- _TASK BRIEF_
Return the data below exactly, but only from the line containing "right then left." through the line containing "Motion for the", with both of those lines included.

== Segment start ==

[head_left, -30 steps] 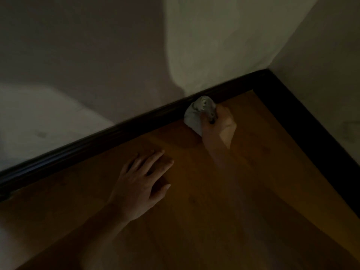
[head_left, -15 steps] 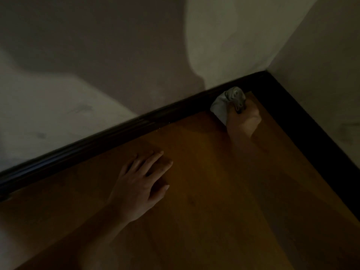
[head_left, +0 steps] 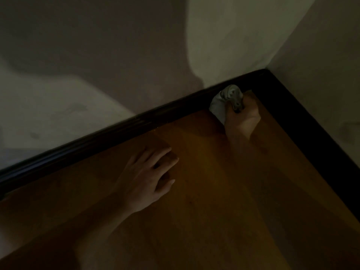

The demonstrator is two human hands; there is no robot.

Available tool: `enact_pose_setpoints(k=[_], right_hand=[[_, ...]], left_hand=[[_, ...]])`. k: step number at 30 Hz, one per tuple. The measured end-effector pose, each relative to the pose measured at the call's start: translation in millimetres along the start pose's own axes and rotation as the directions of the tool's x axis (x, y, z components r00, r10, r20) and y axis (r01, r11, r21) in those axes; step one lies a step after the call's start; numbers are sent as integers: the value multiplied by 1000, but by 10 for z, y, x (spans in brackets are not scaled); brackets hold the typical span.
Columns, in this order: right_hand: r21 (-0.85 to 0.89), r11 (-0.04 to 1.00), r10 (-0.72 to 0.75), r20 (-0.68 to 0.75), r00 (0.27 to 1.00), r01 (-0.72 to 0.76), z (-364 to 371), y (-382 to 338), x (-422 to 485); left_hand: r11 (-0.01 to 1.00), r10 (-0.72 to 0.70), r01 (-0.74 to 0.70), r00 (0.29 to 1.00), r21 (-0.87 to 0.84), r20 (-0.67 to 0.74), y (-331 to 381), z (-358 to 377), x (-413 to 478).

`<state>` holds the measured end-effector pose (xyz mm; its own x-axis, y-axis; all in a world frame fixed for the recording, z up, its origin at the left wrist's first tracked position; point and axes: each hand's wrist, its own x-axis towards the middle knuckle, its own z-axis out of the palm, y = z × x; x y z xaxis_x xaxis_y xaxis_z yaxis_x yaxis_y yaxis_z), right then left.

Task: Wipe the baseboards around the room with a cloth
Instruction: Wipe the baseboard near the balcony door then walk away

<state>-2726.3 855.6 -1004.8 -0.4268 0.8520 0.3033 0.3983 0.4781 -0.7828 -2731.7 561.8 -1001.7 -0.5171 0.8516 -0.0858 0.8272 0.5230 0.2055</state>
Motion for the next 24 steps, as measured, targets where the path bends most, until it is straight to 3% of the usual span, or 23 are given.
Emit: enact_pose_setpoints(k=[4, 10, 13, 16, 19, 24], right_hand=[[-55, 996, -73, 43, 996, 75, -35, 65, 73], [-95, 983, 149, -85, 985, -157, -74, 190, 449], [-75, 990, 109, -114, 988, -118, -35, 214, 415], [-70, 995, 64, -54, 996, -68, -50, 247, 408], [-71, 990, 116, -79, 990, -122, -43, 255, 478], [-44, 999, 29, -65, 997, -32, -65, 205, 344]], left_hand=[[999, 33, -32, 999, -40, 43, 122, 52, 258], [999, 35, -34, 999, -42, 28, 221, 185, 412], [999, 46, -46, 999, -28, 1, 140, 236, 388], [998, 63, -63, 998, -21, -26, 96, 272, 386], [996, 70, -72, 996, -43, -48, 88, 279, 421], [994, 73, -72, 997, -82, 14, 123, 163, 587]])
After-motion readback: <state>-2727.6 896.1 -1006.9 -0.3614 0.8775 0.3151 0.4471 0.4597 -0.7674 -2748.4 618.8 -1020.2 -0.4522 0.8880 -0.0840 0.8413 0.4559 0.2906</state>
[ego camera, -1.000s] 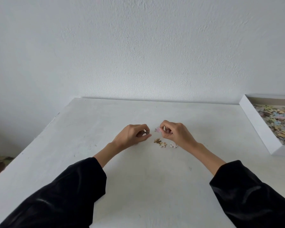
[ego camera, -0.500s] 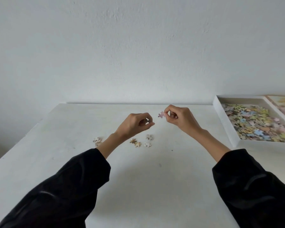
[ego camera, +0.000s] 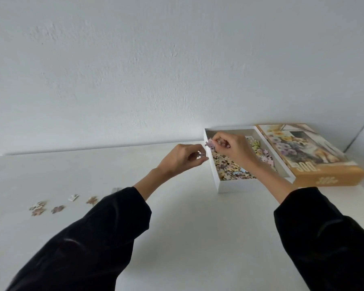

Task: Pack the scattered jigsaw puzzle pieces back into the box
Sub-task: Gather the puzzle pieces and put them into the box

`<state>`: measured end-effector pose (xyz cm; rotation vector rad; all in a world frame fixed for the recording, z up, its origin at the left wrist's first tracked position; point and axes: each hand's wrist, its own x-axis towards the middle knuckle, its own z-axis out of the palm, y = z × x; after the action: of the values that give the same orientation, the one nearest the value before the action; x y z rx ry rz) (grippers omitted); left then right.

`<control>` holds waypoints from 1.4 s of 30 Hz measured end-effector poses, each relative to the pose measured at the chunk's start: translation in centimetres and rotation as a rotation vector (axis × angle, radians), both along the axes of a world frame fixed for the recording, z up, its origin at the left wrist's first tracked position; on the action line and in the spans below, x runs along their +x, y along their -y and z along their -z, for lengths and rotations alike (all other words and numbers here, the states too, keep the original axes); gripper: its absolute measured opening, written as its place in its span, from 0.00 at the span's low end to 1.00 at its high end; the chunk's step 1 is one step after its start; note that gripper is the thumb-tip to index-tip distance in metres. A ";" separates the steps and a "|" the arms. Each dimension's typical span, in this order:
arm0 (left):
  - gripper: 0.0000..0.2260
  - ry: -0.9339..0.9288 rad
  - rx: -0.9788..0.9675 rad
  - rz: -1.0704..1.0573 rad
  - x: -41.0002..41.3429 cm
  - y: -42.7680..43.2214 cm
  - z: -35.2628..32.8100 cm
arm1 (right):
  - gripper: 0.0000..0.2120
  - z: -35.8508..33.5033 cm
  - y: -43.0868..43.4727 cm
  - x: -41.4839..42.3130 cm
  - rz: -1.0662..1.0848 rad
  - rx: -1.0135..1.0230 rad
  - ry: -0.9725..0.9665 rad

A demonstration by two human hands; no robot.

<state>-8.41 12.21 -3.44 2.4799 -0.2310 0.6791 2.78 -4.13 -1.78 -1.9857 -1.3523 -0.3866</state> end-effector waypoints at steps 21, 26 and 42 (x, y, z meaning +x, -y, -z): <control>0.11 -0.187 0.331 0.156 9.8 8.2 1.7 | 0.04 4.0 6.2 8.6 0.256 -0.142 -0.123; 0.13 -0.199 0.359 0.178 9.8 7.3 2.6 | 0.04 4.8 6.1 9.0 0.282 -0.163 -0.169; 0.07 -0.144 0.203 0.131 2.4 2.3 0.1 | 0.07 1.3 0.7 3.7 0.161 -0.103 -0.203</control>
<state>-5.99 9.93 -3.53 2.6637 -0.4220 0.4391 6.49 -4.82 -3.09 -2.1617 -1.1094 -0.1847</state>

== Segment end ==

- _SOLVED PROBLEM_
`<state>` holds the measured end-effector pose (xyz mm; its own x-axis, y-axis; all in a world frame fixed for the recording, z up, its origin at the left wrist's first tracked position; point and axes: each hand's wrist, its own x-axis towards the middle knuckle, its own z-axis out of the palm, y = z × x; x y z xaxis_x xaxis_y xaxis_z yaxis_x yaxis_y yaxis_z), right then left.

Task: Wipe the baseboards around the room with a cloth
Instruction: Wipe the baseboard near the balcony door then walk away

<state>-2726.3 855.6 -1004.8 -0.4268 0.8520 0.3033 0.3983 0.4781 -0.7828 -2731.7 561.8 -1001.7 -0.5171 0.8516 -0.0858 0.8272 0.5230 0.2055</state>
Motion for the next 24 steps, as measured, targets where the path bends most, until it is straight to 3% of the usual span, or 23 are given.

What the exercise asked for is now done.